[184] A friend, writing to me from Italy, speaks thus of Botticelli, and of the painters associated with him: “When I ask myself what it is I find fascinating in him—for instance, which of his pictures, or what element in them—I am forced to admit that it is the touch of paganism in him, the fairy-story element, the echo of a beautiful lapsed mythology which he has found the means of transmitting.” The words I have printed in italics seem to me very true. At the same time we must bear in mind that the scientific investigation of nature had not in the fifteenth century begun to stand between the sympathetic intellect and the outer world. There was still the possibility of that “lapsed mythology,” the dream of poets and the delight of artists, seeming positively the best form of expression for sentiments aroused by nature.
[185] De Rerum Natura, lib. v. 737.
[186] The rose-tree background in a Madonna belonging to Lord Elcho is a charming instance of the value given to flowers by careful treatment.
[187] I cannot bring myself to accept Mr. Pater’s reading of the Madonna’s expression. It seems to me that Botticelli meant to portray the mingled awe and tranquillity of a mortal mother chosen for the Son of God. He appears to have sometimes aimed at conveying more than painting can compass; and, since he had not Lionardo’s genius, he gives sadness, mournfulness, or discontent, for some more subtle mood. Next to the Madonna of the Uffizzi, Botticelli’s loveliest religious picture to my mind is the “Nativity” belonging to Mr. Fuller Maitland. Poetic imagination in a painter has produced nothing more graceful and more tender than the dance of angels in the air above, and the embracement of the angels and the shepherds on the lawns below.
[188] In the Academy of Fine Arts at Venice. I do not mention this picture as a complete pendant to Botticelli’s famous tondo. The faces of S. Catherine and Madonna, however, have something of the rarity that is so striking in that work.

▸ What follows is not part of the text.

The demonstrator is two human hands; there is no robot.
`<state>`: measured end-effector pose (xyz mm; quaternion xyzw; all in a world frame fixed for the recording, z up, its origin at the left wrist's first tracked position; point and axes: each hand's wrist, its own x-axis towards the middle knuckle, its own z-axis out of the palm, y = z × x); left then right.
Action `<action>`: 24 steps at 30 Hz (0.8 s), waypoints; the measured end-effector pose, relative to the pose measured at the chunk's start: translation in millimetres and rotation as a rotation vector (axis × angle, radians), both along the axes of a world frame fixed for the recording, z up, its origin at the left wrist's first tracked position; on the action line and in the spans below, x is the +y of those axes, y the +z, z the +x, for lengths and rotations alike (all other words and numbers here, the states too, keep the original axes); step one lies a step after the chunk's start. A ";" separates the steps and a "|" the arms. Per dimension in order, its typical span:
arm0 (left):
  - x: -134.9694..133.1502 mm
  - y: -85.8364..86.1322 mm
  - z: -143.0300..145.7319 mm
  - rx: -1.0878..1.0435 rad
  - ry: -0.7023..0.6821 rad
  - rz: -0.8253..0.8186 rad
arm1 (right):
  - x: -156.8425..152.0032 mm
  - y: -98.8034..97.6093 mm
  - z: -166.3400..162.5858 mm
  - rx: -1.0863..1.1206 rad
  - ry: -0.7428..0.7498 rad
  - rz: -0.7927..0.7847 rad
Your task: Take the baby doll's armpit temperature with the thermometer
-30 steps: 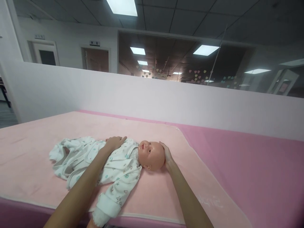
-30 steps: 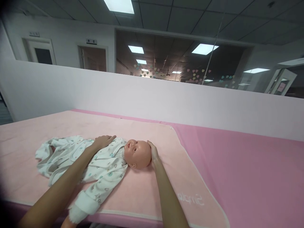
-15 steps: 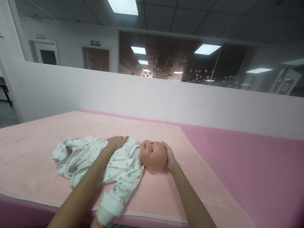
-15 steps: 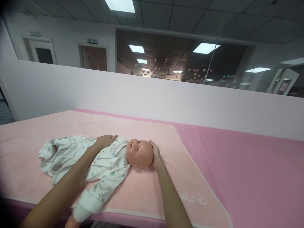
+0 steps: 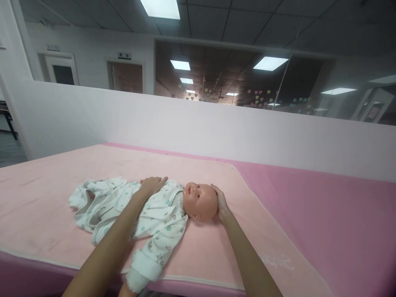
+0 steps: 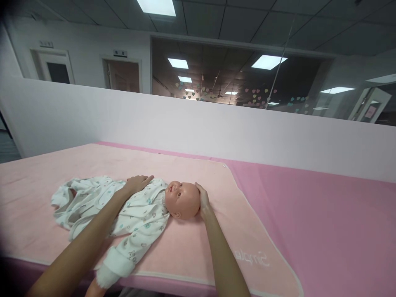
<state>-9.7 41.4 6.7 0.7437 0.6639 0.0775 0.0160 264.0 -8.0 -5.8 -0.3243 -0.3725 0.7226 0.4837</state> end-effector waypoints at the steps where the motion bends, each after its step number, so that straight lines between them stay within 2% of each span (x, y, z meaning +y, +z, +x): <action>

[189] I might mention stanzas 122-124 of Poliziano’s Giostra, describing Venus in the lap of Mars; or stanzas 99-107, describing the birth of Venus; and from Boiardo’s Orlando Innamorato, I might quote the episode of Rinaldo’s punishment by Love (lib. ii. canto xv. 43), or the tale of Silvanella and Narcissus (lib. ii. canto xvii. 49).
[190] I hope to make use of this passage in a future section of my work on the Italian Poetry of the Renaissance. Therefore I pass by this portion of Piero’s art-work now.
[191] Uffizzi Gallery.
[192] See the bas-relief upon the pedestal of his “Perseus” in the Loggia de’ Lanzi.
[193] In the National Gallery.
[194] His family name was Domenico di Currado di Doffo Bigordi. He probably worked during his youth and early manhood as a goldsmith and got his artist’s name from the trade of making golden chaplets for the Florentine women. See Vasari, vol. v. p. 66.